Category: Mental Health
Expert:  Mark Manley replied 4 years ago.
I am so sorry you find yourself and your children in this very painful and insecure situation.

I want to be as helpful as possible so I am asking you for some additional information. After I have enough information I will be able to give you my best answer.

What was the motivation for him admitting to what he has admitted so far? As much information as you can provide on the process of his ongoing admissions will help.

Does he admit or deny continuing contact with the other individual?

If he says he is not in contact with her any more, do you believe him, why or why not?

If you push the issue, and demand that he come to a marriage counselor with you to discuss the issue and it's implications will he comply or will he leave the marriage? Your best guess and reasons for your guess will be fine here.

Finally would you describe him as the type of person who thinks he is above the rules and a little better than most?

Again, I am sorry for your pain, and thank you for the additional information.

Mark Manley
Customer: replied 4 years ago.
It was he secretary at the time, so I knew he talked more than he should have (he's never been able to keep his mouth shut), but never expected a multiple night affair.

He only confessed because I kept pushing the issue until he realized that I needed the truth or our marriage would never survive (Just never expected what I heard). We have since left the area and he has not contact with her. But, after we left he had other jobs where he would travel for days at a time - I'm left with alot of questions. He gets defensive, all marriage counciling would accomplish would make me out to the be the bad guy. Trust me - this was me second marriage and was determined to make it work - I made sure that "ALL" his needs were meet. He had the opportunitiy and took it. I think he doesn't feel as intitled as he did, but I still wonder. Just not sure about much.
Expert:  Mark Manley replied 4 years ago.
Even if you are "the bad guy" he needs to learn to be faithful. These are related issues but separate issues. As you work through this situation I suggest you keep the two issues separated. In other words: It is not your fault he was unfaithful (no matter what he thinks), and you need to remember that.

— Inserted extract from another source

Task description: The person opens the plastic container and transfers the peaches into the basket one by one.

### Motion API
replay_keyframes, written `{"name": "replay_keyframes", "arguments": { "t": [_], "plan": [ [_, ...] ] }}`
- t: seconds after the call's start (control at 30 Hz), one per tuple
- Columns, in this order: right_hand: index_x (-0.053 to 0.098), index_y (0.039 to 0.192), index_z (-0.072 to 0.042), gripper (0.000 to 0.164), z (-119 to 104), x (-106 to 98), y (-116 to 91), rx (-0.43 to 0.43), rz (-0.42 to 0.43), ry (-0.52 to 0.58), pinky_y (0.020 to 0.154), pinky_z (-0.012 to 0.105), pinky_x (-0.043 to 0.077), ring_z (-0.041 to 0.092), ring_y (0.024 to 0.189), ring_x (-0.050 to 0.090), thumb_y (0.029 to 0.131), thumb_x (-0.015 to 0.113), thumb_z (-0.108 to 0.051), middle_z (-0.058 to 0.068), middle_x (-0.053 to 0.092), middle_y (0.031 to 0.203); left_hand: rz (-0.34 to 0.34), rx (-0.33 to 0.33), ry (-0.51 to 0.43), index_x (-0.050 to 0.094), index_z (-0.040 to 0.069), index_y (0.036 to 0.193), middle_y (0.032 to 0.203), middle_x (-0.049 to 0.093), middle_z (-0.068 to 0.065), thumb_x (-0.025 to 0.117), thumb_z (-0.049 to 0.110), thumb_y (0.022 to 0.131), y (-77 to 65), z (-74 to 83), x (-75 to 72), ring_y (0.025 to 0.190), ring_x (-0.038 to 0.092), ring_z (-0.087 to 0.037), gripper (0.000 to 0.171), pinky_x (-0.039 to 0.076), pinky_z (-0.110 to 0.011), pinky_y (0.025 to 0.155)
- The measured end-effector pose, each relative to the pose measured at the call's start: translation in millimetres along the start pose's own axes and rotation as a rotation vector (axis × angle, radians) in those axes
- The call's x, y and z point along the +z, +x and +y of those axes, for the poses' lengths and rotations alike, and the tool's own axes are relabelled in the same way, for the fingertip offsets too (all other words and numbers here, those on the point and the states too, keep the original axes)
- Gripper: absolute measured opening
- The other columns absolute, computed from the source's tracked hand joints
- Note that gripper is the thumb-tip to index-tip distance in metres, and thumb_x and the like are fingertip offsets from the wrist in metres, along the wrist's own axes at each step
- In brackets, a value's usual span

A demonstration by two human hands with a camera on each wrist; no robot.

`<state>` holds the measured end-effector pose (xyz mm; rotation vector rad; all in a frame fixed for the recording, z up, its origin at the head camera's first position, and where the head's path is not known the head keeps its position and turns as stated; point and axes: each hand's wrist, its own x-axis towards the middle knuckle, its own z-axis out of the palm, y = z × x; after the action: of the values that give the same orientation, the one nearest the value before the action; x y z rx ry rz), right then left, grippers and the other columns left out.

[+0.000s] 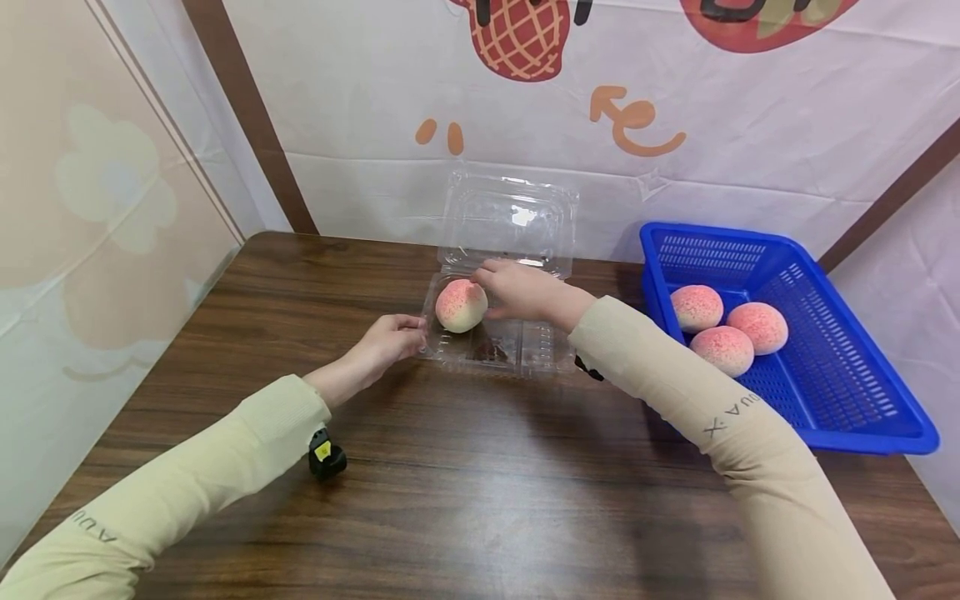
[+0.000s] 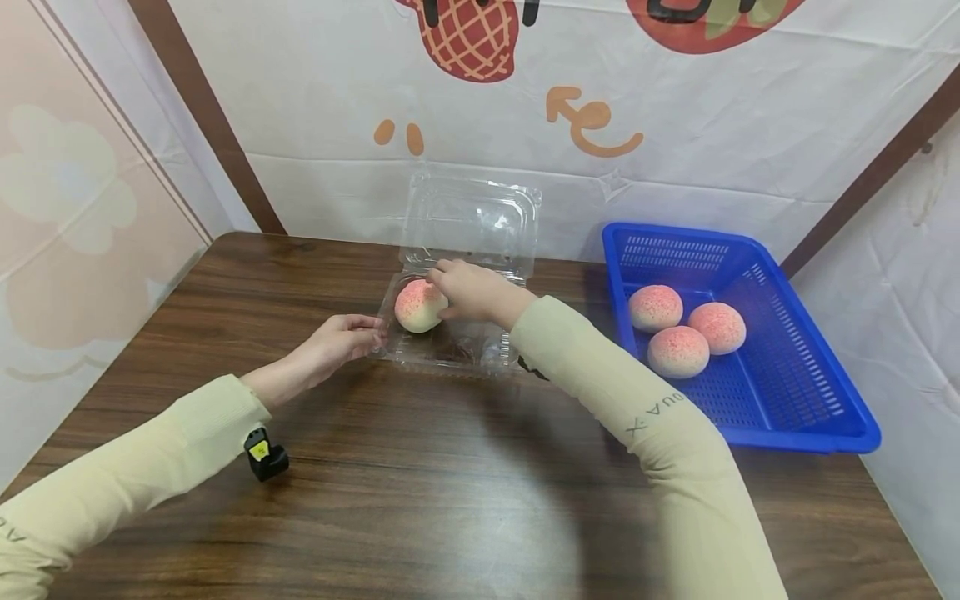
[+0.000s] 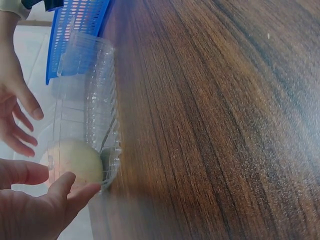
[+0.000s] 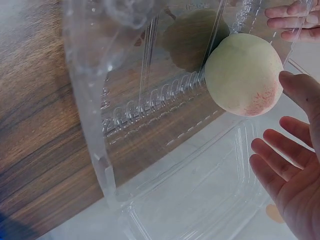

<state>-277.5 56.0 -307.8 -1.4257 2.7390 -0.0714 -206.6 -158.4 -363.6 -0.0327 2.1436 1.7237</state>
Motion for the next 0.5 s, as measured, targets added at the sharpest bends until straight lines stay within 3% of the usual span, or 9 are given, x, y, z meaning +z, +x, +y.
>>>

"Is he just a self centered jerk that will never own his actions or is there hope for him?"
If you have the whole picture at this point, I would guess that he is not a hopeless case. I would guess an emotionally untrained, and sexually undisciplined male. You are the emotional trainer and my guess is you could use some assistance both to train him and to become a better trainer. As far as his sexual discipline is concerned, he will need to take responsibility for most of that and you demanding that he does will be helpful.

Trust is everything in a relationship and the wife is in a better place to understand and appreciate that fact than is the husband. The two of you need to be able to communicate about the situation and all if it's implications for trust to be established. Working through issues of infidelity (not just trying to forget about them) usually requires assistance from a trained professional (a marriage counselor with experience and skill in this area). I suggest you both overcome what ever resistance you may have to getting some good help. With help you may make a new and better marriage for your selves and your children.

If one or both of you are not willing to do a relationship overhaul as suggested above, but you are willing to stay together, you may just want to let the dust clear, try to forget about the infidelity and move on the best you can.

Let me know if I have answered your question or if I can be of any further assistance.

Thank you and best of success to you and your family.